A weaker pound this year has lifted wholesale gas prices at the UK’s NBP hub, but not at a one-to-one ratio.
Instead, it is the cost of gas’ main potential substitute — dollar-denominated coal — that has driven up UK gas prices.
The NBP first-quarter 2018 contract is up by 11.4pc since 23 June — the day before the pound’s largest drop following the UK’s vote to leave the EU. The Dutch TTF equivalent is down by 99.6pc over the same period in its native euros, although up when denominated in pounds.
Pound-denominated prices rise most. Index 23 June = 100
The NBP first-quarter 2018 contract has held at levels that would keep gas competitive with coal for power generation. This is one of the few elastic parts of the demand curve, especially in the period when heating demand is typically highest.

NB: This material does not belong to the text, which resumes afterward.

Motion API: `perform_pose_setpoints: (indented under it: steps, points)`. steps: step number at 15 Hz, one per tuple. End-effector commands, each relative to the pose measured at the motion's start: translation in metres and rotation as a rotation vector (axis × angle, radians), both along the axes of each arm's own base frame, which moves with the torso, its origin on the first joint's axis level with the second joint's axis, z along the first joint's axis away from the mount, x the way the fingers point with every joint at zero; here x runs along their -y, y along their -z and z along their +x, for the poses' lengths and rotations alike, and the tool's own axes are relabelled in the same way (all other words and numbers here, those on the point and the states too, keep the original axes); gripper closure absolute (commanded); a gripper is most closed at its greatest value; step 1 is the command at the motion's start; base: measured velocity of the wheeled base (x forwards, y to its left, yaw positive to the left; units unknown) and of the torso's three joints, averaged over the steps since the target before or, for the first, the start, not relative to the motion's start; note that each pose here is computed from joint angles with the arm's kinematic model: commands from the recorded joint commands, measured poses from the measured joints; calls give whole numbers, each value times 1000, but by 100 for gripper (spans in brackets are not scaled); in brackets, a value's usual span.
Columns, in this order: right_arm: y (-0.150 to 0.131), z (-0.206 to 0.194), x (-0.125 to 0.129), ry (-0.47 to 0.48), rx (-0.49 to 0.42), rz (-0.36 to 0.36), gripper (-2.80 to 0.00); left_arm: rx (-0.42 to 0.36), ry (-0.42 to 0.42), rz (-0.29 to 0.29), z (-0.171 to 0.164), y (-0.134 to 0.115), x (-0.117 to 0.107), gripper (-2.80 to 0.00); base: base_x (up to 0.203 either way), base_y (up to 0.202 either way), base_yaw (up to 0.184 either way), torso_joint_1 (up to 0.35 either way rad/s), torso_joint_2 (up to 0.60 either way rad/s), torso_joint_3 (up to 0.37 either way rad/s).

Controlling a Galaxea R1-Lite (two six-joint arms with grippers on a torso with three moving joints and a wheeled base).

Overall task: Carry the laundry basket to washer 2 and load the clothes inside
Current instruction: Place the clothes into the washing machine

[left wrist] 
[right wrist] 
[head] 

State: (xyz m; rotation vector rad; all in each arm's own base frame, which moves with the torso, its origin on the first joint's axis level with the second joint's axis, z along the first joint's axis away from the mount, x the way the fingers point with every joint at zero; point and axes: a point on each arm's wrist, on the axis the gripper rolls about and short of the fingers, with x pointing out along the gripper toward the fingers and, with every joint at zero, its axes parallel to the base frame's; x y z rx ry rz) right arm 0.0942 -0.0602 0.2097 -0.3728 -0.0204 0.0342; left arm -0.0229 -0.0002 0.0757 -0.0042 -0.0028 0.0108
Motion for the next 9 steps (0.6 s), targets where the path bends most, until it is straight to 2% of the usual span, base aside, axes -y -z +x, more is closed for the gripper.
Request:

NBP first-quarter 2018 follows fuel-switching price
The fuel-switching price — at which a 55pc-efficient gas-fired plant is competitive with a 39.5pc coal-fired unit — for the first quarter of 2018 has risen by almost 15pc since June. While coal prices are up slightly when denominated in dollars, they have climbed considerably more in terms of pounds.
Coal up more when denominated in pounds. Index 23 June = 100
But the UK fuel-switching price is only 13.2pc higher than it would have been had exchange rates remained unchanged since 23 June despite a more than 19pc fall in the pound against the dollar.

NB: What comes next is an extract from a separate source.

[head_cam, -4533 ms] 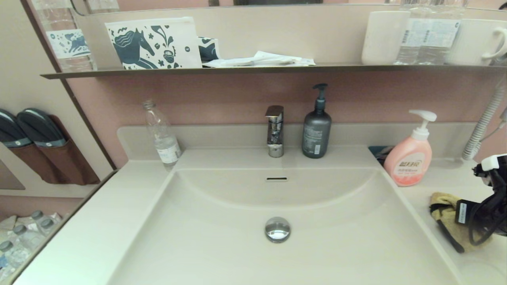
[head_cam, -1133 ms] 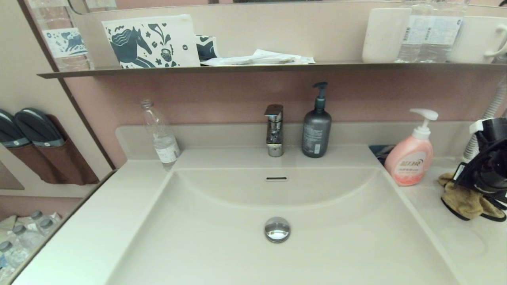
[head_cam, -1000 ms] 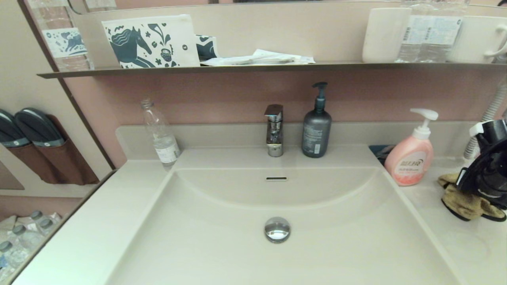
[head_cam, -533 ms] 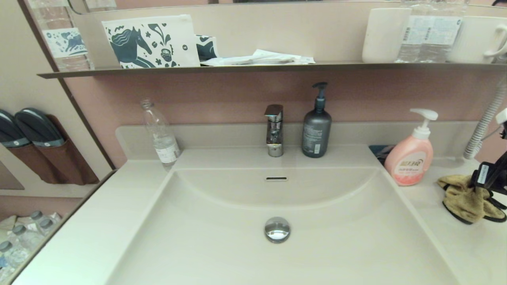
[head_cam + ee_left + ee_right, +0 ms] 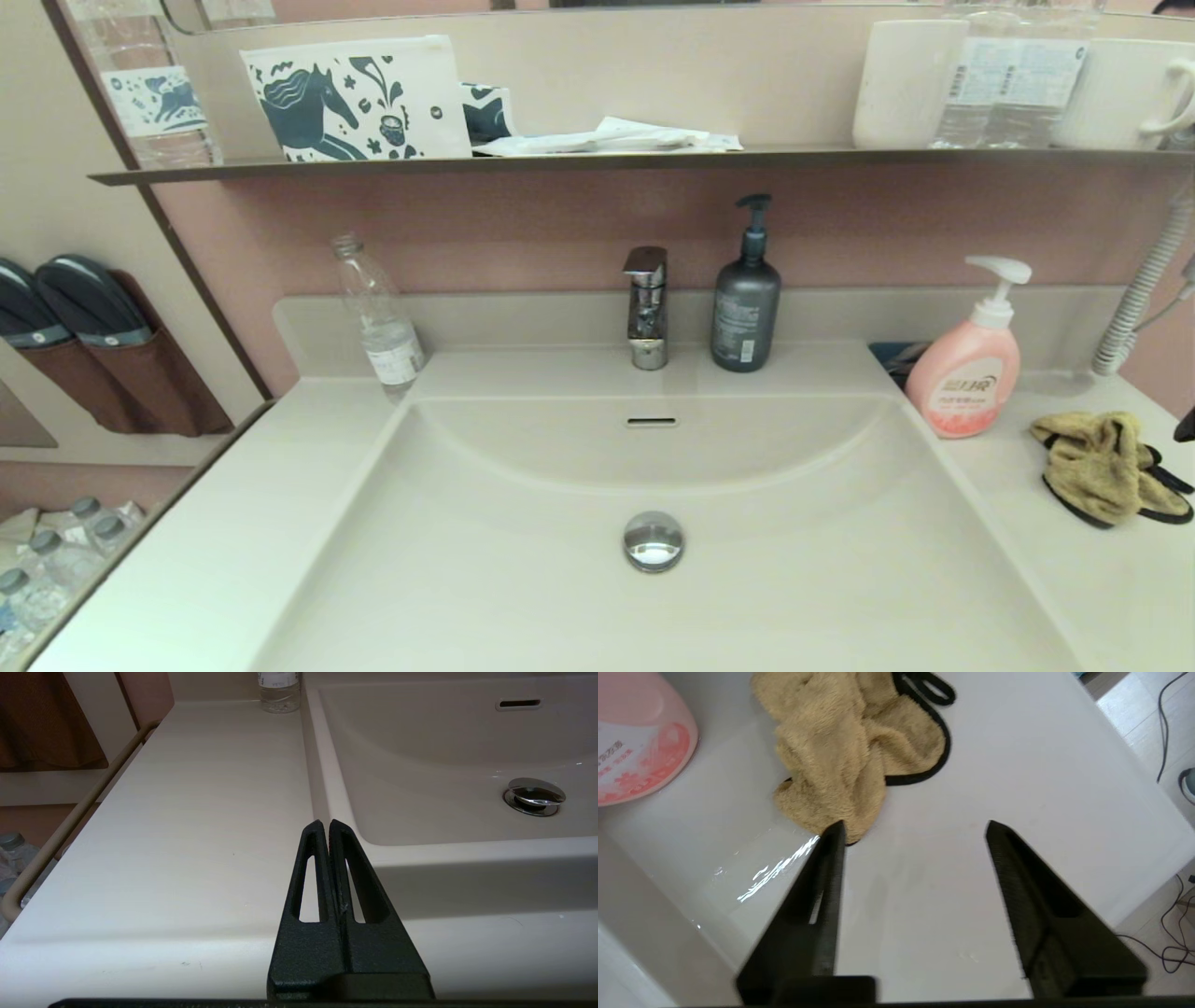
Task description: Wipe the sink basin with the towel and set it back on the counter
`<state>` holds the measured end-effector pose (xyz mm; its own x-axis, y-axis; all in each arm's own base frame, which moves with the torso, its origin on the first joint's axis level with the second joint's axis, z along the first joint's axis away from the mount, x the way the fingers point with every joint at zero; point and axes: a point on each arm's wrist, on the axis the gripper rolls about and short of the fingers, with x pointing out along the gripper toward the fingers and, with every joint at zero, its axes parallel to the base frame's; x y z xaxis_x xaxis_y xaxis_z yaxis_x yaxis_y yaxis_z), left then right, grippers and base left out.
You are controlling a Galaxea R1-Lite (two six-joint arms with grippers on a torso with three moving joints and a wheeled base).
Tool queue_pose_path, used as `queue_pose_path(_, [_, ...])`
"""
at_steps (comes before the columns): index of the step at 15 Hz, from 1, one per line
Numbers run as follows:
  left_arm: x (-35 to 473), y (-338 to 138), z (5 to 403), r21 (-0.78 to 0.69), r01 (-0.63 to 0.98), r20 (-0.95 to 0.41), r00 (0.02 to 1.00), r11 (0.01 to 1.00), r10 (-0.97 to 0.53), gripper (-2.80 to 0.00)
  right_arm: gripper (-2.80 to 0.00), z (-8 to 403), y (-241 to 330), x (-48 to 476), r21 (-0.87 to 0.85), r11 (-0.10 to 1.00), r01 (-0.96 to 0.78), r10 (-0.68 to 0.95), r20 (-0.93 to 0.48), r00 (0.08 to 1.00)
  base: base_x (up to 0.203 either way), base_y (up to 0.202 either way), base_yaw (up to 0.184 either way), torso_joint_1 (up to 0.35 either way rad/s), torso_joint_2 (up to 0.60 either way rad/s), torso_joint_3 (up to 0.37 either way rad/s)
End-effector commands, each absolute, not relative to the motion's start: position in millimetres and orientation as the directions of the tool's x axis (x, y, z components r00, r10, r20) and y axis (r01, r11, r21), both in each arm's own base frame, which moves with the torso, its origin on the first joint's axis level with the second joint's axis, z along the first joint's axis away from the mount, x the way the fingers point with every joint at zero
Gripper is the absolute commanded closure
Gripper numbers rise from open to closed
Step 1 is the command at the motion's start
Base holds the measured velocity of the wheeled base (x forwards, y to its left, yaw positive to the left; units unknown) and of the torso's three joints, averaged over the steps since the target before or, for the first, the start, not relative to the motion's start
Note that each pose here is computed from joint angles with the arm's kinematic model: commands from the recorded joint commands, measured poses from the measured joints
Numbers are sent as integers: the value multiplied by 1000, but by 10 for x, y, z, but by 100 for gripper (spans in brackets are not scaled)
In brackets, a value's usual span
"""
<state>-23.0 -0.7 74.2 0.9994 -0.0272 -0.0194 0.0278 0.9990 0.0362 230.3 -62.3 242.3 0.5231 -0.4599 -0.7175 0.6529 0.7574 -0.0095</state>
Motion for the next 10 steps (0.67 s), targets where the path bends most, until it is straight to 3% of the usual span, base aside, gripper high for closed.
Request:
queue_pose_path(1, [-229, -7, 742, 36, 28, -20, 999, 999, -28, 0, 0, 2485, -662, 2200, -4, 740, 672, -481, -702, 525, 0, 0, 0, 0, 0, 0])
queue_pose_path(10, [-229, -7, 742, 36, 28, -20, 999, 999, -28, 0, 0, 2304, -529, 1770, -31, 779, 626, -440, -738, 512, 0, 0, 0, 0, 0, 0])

The pound’s drop has not caused an equivalent increase in the NBP first-quarter 2018 market because the fuel-switching price contains emissions costs as well as coal.

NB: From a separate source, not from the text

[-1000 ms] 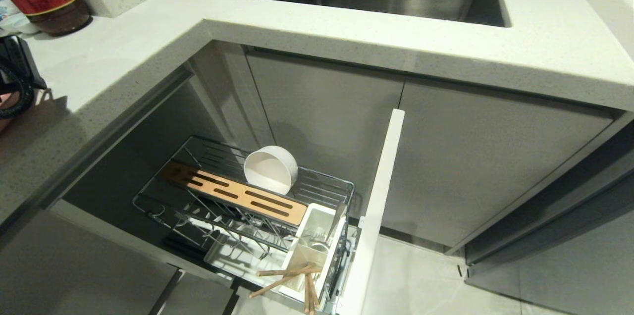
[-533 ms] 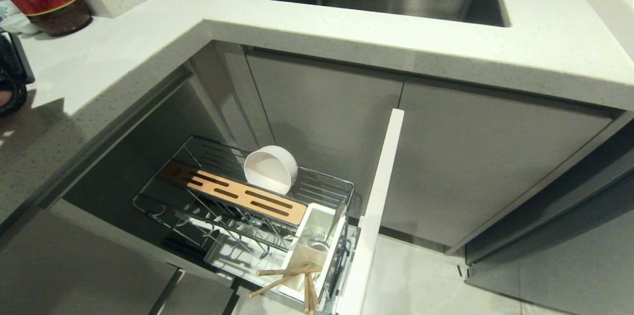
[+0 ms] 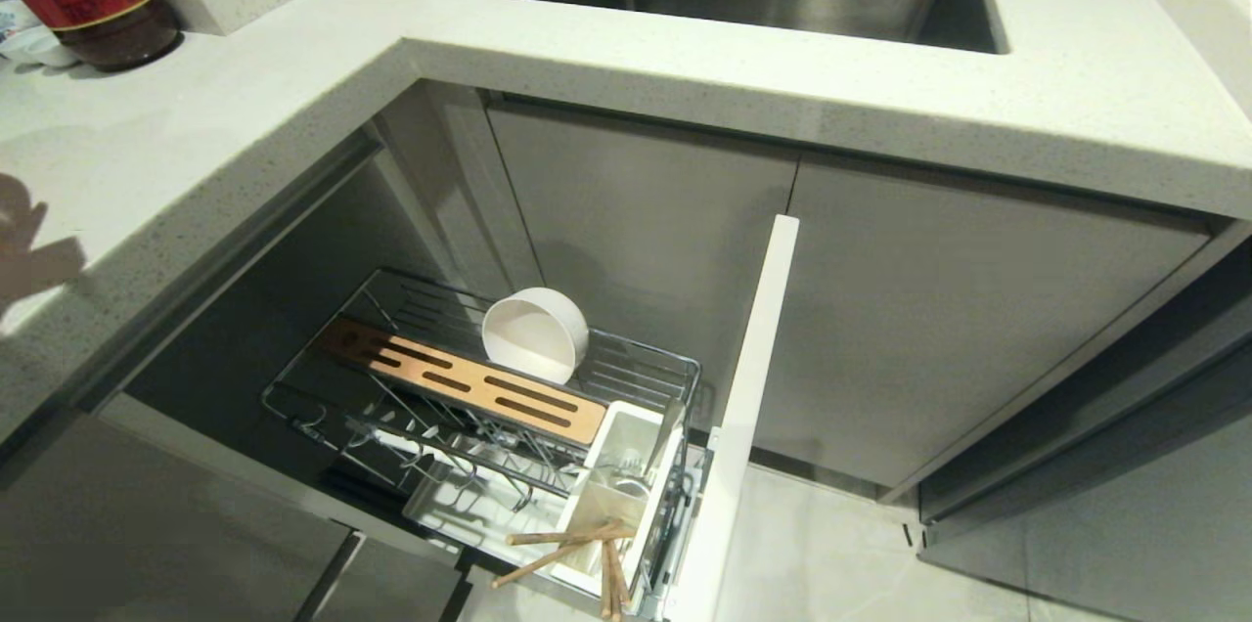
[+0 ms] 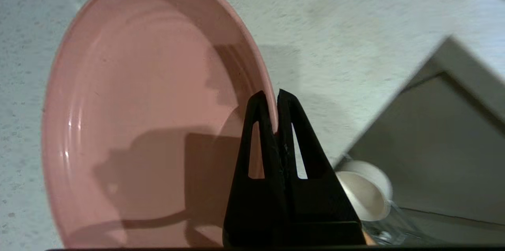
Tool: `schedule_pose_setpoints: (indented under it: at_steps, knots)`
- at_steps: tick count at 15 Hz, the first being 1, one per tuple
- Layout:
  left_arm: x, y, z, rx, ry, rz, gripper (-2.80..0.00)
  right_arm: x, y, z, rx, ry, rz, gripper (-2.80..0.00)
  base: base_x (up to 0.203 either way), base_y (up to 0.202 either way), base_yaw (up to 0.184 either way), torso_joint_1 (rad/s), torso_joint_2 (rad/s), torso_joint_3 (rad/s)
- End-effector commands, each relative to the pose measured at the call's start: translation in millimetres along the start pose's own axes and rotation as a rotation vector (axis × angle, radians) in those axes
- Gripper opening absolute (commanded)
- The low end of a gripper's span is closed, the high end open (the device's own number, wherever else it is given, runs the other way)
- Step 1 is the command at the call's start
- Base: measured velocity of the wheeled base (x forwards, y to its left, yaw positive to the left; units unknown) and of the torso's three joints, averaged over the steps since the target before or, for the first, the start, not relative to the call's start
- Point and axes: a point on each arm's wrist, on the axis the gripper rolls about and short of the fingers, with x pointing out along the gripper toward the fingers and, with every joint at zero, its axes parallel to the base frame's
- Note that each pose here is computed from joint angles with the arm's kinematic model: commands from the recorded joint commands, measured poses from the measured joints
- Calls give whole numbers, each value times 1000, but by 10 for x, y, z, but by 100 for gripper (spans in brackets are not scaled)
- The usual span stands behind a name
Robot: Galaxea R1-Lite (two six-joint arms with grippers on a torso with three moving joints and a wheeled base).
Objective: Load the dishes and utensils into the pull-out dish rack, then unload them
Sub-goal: Pick up the plate and place it in the cupboard
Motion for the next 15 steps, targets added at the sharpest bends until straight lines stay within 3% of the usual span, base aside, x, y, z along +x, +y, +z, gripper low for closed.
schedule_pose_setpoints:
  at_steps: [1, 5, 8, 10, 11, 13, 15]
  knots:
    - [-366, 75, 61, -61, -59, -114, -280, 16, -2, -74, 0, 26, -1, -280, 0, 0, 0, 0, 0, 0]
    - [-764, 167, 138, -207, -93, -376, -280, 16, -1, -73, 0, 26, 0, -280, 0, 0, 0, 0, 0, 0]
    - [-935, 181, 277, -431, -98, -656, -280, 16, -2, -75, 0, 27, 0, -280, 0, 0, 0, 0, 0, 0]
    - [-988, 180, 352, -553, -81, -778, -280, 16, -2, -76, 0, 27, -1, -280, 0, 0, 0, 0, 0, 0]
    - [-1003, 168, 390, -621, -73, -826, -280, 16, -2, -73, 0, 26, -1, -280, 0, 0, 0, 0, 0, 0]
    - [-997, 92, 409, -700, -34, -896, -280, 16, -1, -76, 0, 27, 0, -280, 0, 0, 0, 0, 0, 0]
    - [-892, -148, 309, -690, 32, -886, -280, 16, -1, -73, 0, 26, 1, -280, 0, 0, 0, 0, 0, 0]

Weaker sterling raises the cost of EU ETS emissions allowances for UK buyers but has no effect on the UK’s £18/t CO2e.
The proportion of the fuel-switching price made up of each component varies because coal and emissions prices change, while the carbon price floor is set until 2021.
Coal makes up more than 60pc of the fuel-switching price, while the carbon price floor is just above a 30pc share. When pound-denominated coal prices were lower on 23 June they accounted for a little more than 55pc and the carbon price floor was above 35pc.
Coal’s share of fuel-switching price rises
The NBP first-quarter 2018 contract has been driven by the fuel-switching price because it is an elastic part of the demand curve, and there is less influence from shorter-term factors such as weather.
But other NBP prices have different support levels. NBP contracts for gas this winter have mostly followed the Dutch TTF because of strong demand for gas from the continent with low LNG imports and constraints at the UK’s largest storage facility Rough.
NBP prompt prices since early November have retained a premium to the TTF, which has largely followed the continental fuel-switching price.
This support level — again a part of the European demand curve that is elastic — is made up only of dollar-denominated coal and emissions prices, which are in euros. In this event, the support for NBP prices is more equivalent to the drop in the pound against the euro and dollar because there is not a sterling-denominated component.
But it is still not a one-to-one ratio because the efficiencies of the gas and coal-fired plants, as well as the relative cost of coal and emissions, are factors.